→ L’article en ligne : /www.academia.edu/42970122...
Generativity The question of the re-appropriation of the media is central to many filmic practices in the fields of art. This may be the case for Jacques Perconte, who is also the author of the rushes that he usually captures in nature and in the form of sequence shots, by walking, by car, train or boat, camera in hand. This is how he seizes light outdoors to rework it in his studio. As he said to Violaine Boutet de Monvel:
“The scenarios of my films are dictated by the geography of the landscapes, as well as the story that unfolds during their perception. In a way, they are walks. The narration settles in the transformations the image suffers. First and a priori naturalist, it emphasizes the landscape, its plasticity, and then it becomes less objective, maybe more impressionist. Light draws, colour magnifies, matter prevails, and finally the landscape slowly becomes abstract. Familiar at first, it becomes an expressive and mental space.” [14]
Generativty
These “transformations in which the image suffers” are intimately linked to the operations that the artist performs in his studio by voluntarily altering the encoding of the previously captured video sequences. His method is experimental, for a cinema that is just as much. He proceeds by small corrections of code that echo the accumulation of layers in painting. And it is then that “matter prevails” in the space of the exhibition, when the artist has to accept a form of letting go. The duration of the work is infinite and there is not an approximation, in the image, that will be repeated at any time. This is the generative part of his work, in this endless accomplishment programmed without any kind of repetition.
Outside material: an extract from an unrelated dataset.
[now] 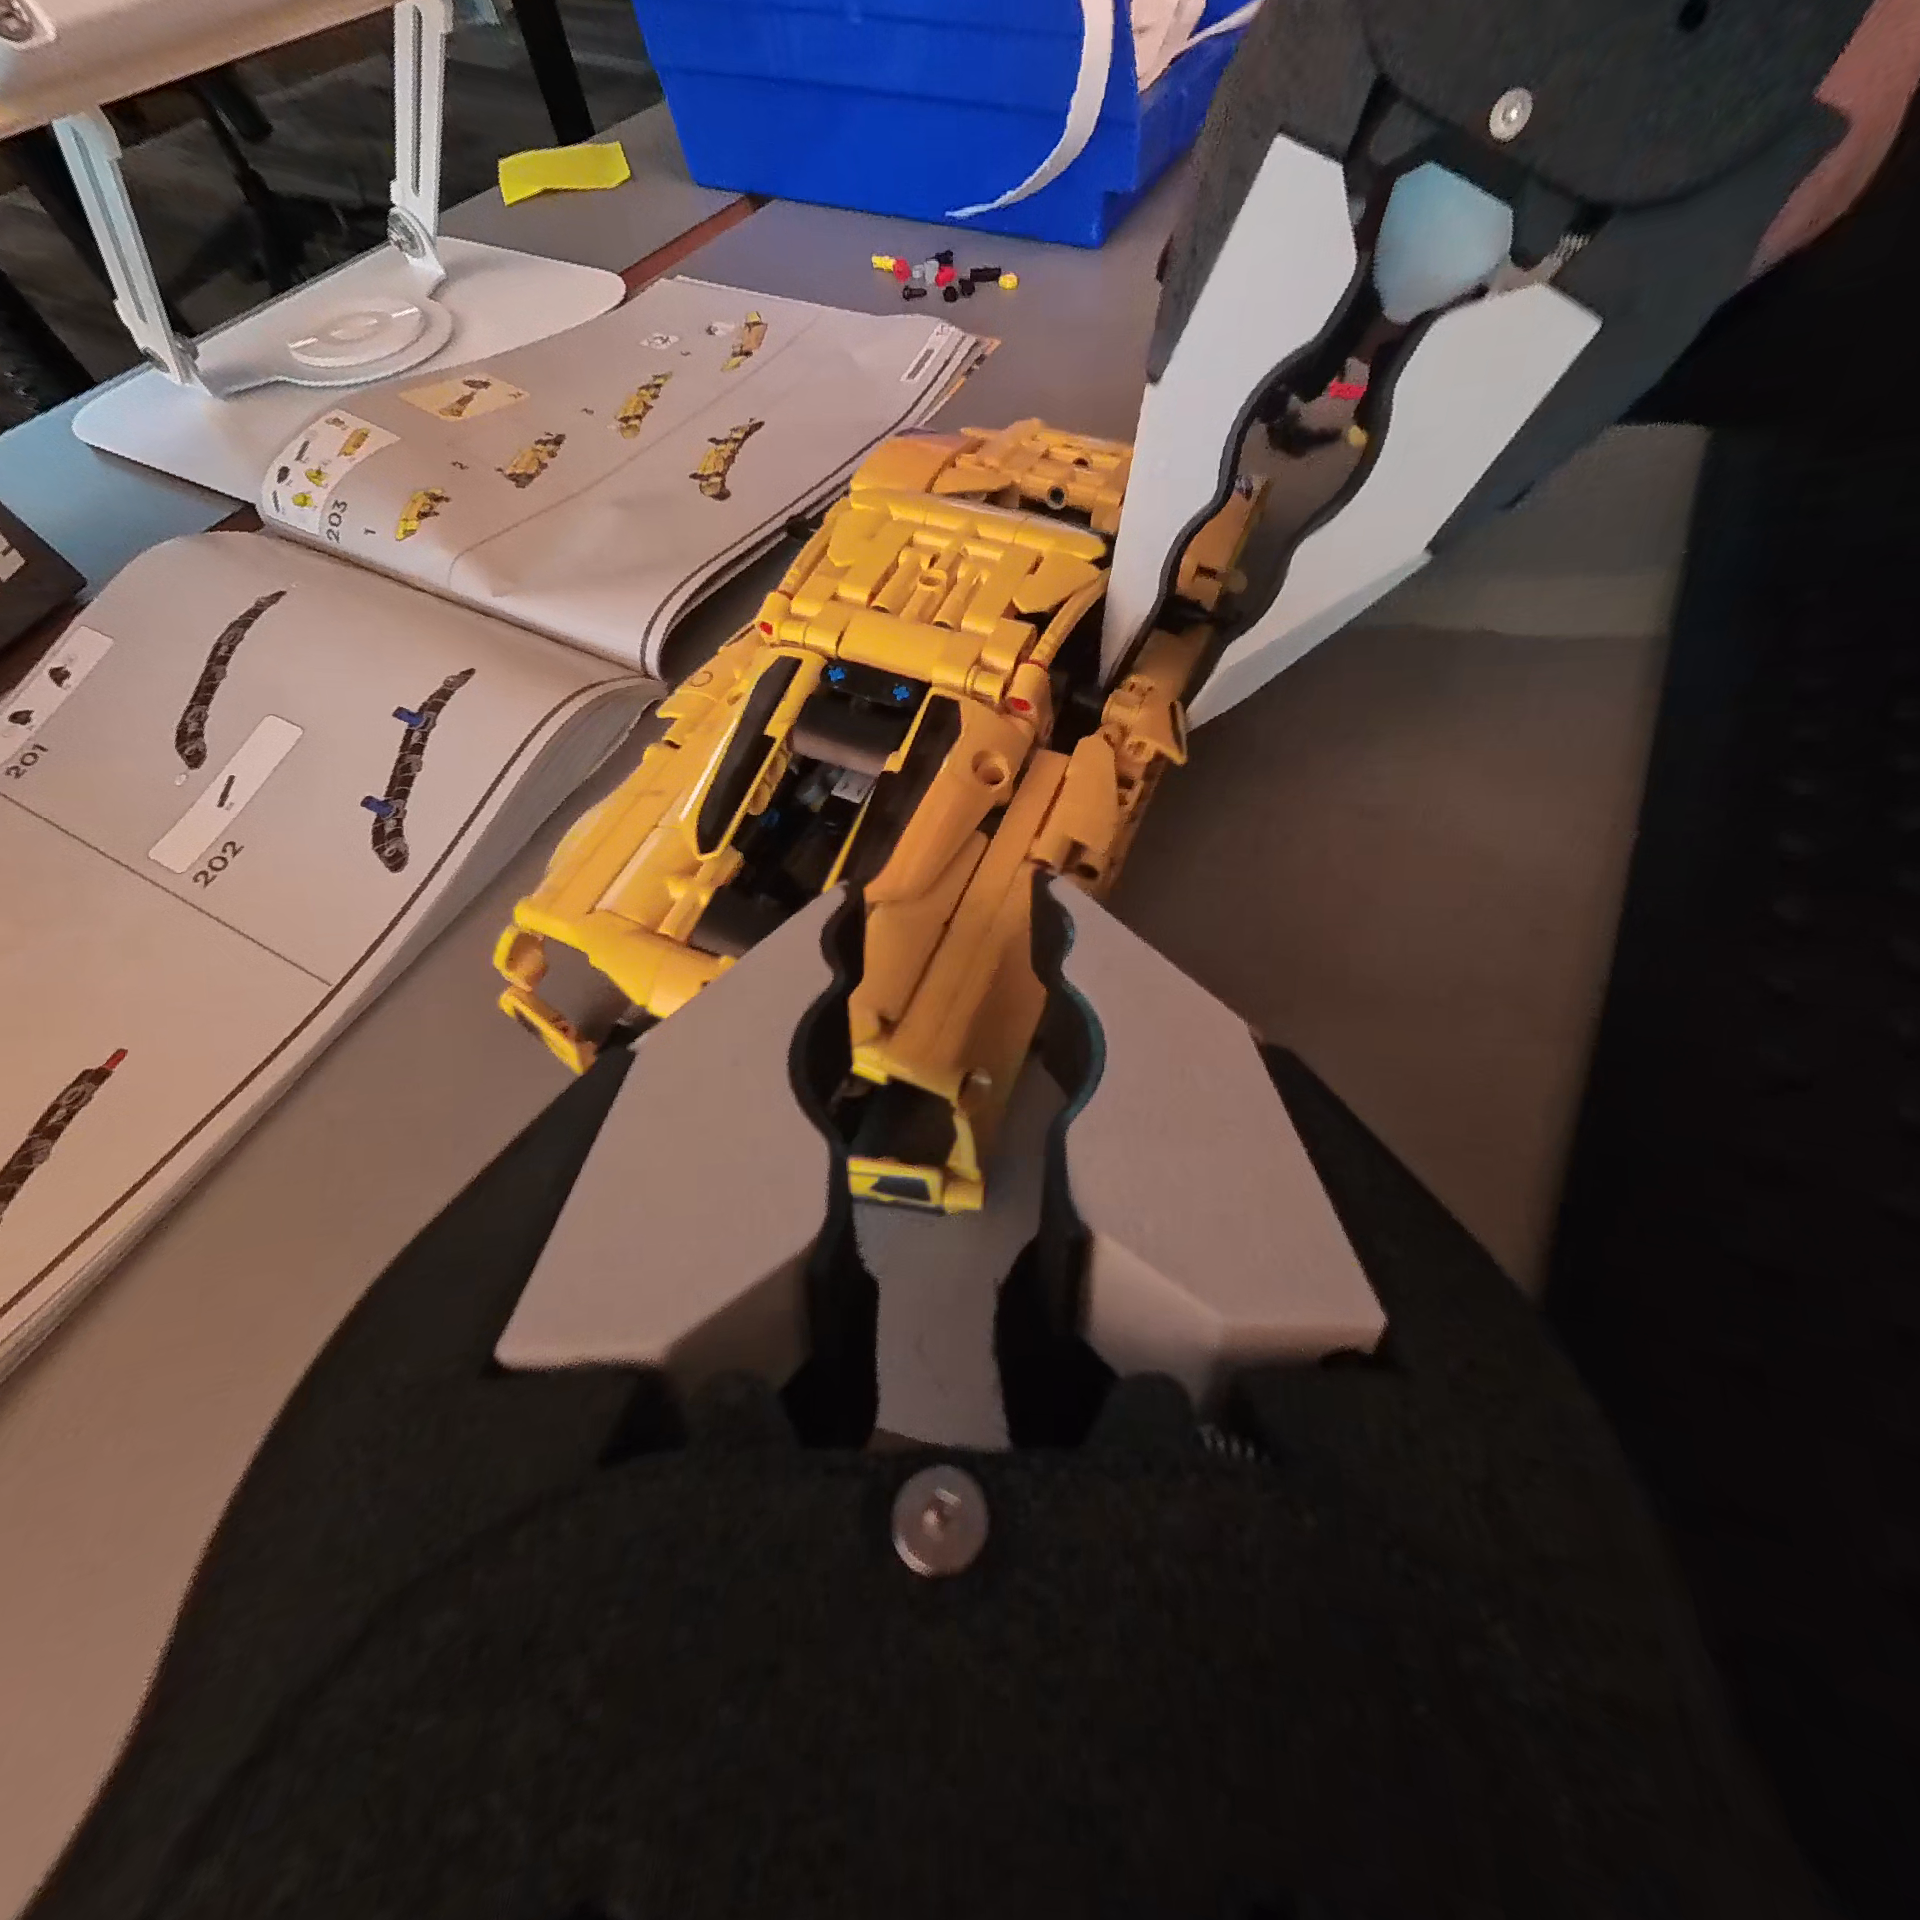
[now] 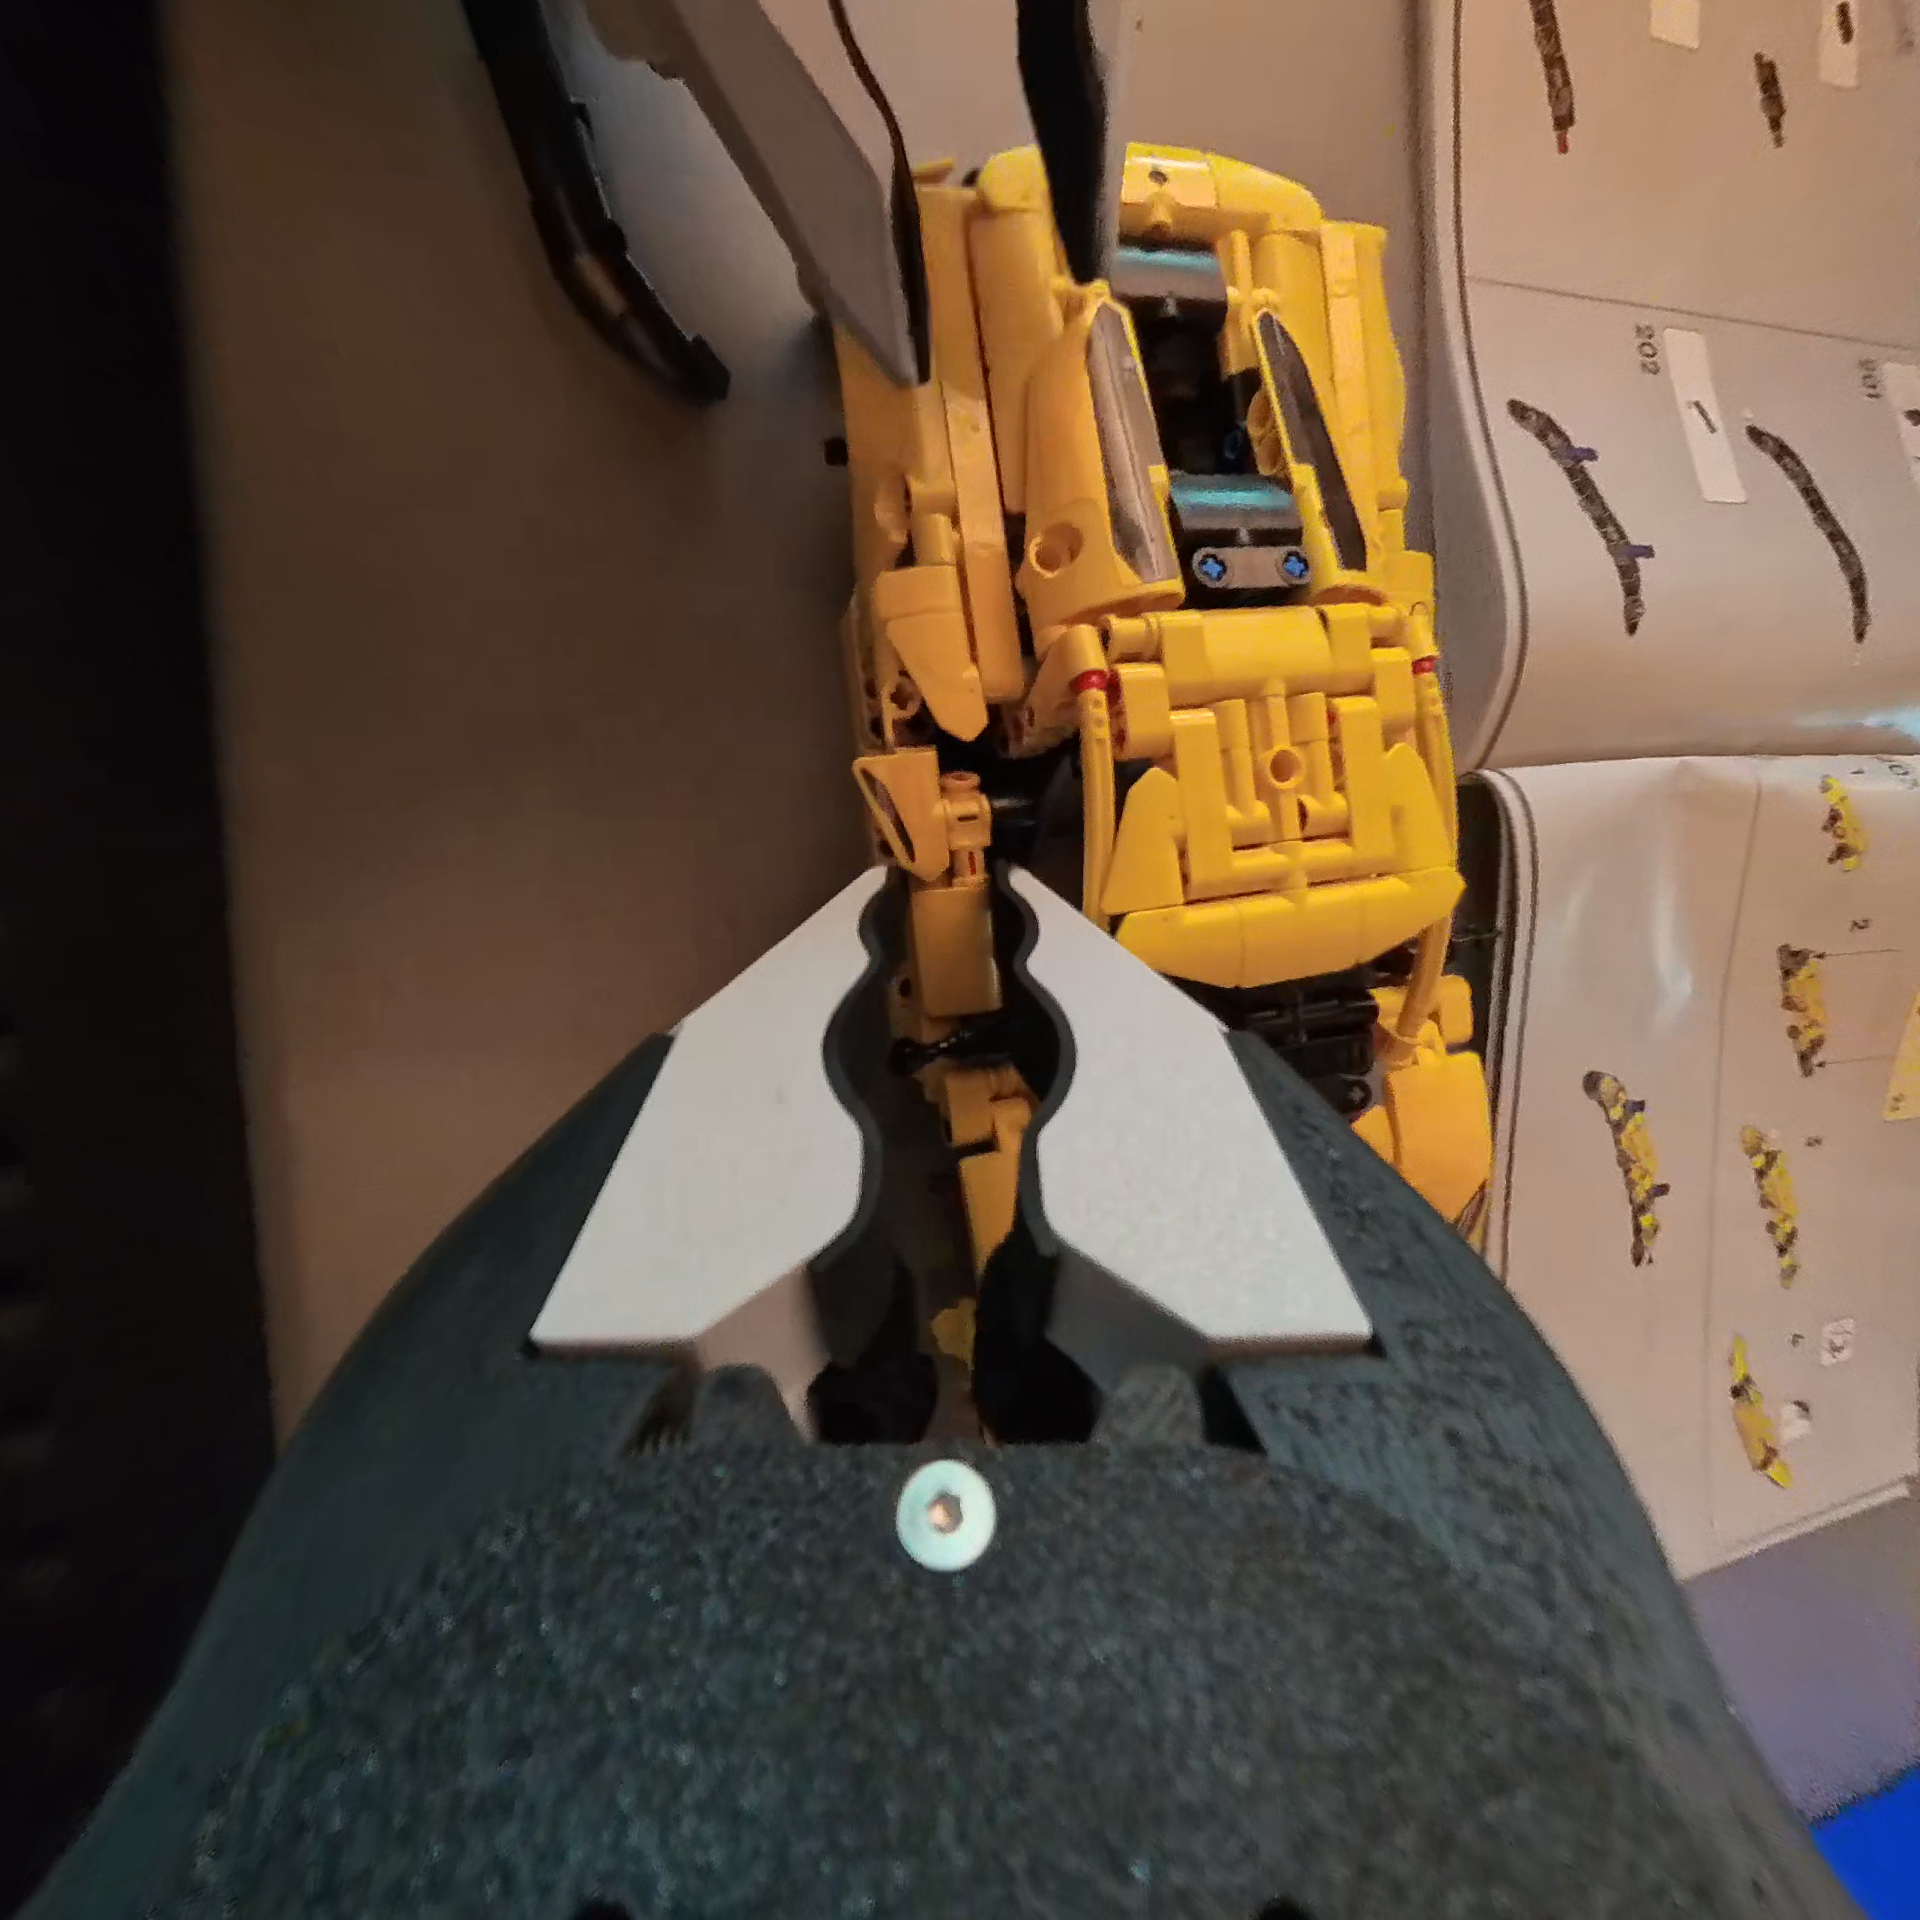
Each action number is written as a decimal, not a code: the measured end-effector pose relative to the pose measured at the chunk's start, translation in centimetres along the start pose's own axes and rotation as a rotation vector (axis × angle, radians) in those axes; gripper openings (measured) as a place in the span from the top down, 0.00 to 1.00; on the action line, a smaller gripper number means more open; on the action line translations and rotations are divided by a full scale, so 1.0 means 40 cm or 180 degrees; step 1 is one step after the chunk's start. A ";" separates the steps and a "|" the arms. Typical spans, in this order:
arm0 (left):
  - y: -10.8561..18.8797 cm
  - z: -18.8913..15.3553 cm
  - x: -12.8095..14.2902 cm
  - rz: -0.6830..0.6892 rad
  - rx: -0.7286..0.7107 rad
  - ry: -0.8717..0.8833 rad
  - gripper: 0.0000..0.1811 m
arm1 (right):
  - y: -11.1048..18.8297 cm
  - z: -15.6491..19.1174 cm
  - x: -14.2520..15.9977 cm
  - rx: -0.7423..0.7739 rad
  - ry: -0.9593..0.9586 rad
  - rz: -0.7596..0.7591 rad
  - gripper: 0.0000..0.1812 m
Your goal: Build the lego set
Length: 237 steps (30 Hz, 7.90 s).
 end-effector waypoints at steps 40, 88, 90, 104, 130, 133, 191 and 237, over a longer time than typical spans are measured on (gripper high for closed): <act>-0.111 -0.044 -0.038 0.0486 -0.0281 -0.1012 0.52 | 0.018 -0.021 0.009 -0.0525 0.0479 0.0174 0.92; -0.106 -0.042 -0.023 0.0319 -0.0367 -0.0833 0.53 | 0.033 -0.021 0.004 -0.0544 0.0276 0.0140 0.91; -0.109 -0.045 -0.022 0.0327 -0.0376 -0.0873 0.53 | 0.035 -0.016 0.017 -0.0620 0.0313 -0.0009 0.91; -0.114 -0.054 -0.025 0.0378 -0.0459 -0.0892 0.53 | 0.008 0.011 0.006 -0.0240 0.0180 0.0315 0.91; -0.102 -0.052 -0.029 0.0324 -0.0451 -0.0731 0.55 | 0.056 0.013 0.007 -0.0108 -0.0391 0.0130 0.82; -0.069 -0.041 -0.040 0.0144 -0.0459 -0.0513 0.55 | 0.116 -0.017 0.009 -0.0088 -0.0763 -0.0340 0.82; 0.207 -0.059 0.105 0.0987 0.0551 0.0212 0.72 | 0.126 -0.219 0.107 0.0947 -0.2312 -0.2221 0.90; 0.109 0.088 0.052 0.0097 -0.1196 0.1131 0.64 | 0.134 -0.120 0.201 0.0928 -0.2757 -0.1930 0.62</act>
Point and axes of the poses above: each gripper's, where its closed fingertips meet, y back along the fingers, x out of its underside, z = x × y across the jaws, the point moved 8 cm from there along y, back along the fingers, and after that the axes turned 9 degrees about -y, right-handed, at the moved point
There is, when these landscapes become “little by little abstract”, something that is of the order of viscosity in painting. Especially when the artist interrupts the process of recreating his works to obtain prints as he did in 2014 during the creation of the series Alpi. All the particles of his images come from the “geography of the landscapes”, but it seems that they have intermingled with one another during the process of their transformation. The code, which describes them perfectly, has been altered without them nevertheless being accidents, the term approximation being more adapted here. It is a form of approximation that is inherent in the random processing of large amounts of data. The main interest of generative works often lies in their non-predictability. This is the case of the work of Jacques Perconte who only establishes rules by altering algorithms so as to be surprised by the half filmic, half pictorial material that emerges from them. And it is by injecting error into the computer code of his works that he succeeds in doing so, responding to the question posed by Norbert Hillaire: “Is there still a place for the incalculable part in a work of art?” [15] In a period of time, which is that of the spectator, Jacques Perconte problematizes the passage from the landscape to the abstract as many painters have done in the past, certain Impressionist works being in the exact middle between these two types of representation. And it is with the “incalculable part”, preserved by systems of image processing that are being ever more perfected, that it succeeds.
[...]
Video Mapping
In the art world as well as in the world of innovation, which are domains that often inter-connect, it takes a long time to finally identify practices or uses. Thus, the filmic practice of Jacques Perconte ended up being named datamoshing, and Tony Oursler used the technique of video mapping in the 1990s, long before it spread under that name.
--
14_ Violaine BOUTET DE MONVEL, “Jacques Perconte, the Digital Image and the sublime”, in Digitalarti, N°2, Paris, 2013, p. 26.
15_ Norbert HILLAIRE, “L’art à l’âge du numérique”, in Art Press 2, N°29, 2013, p. 9.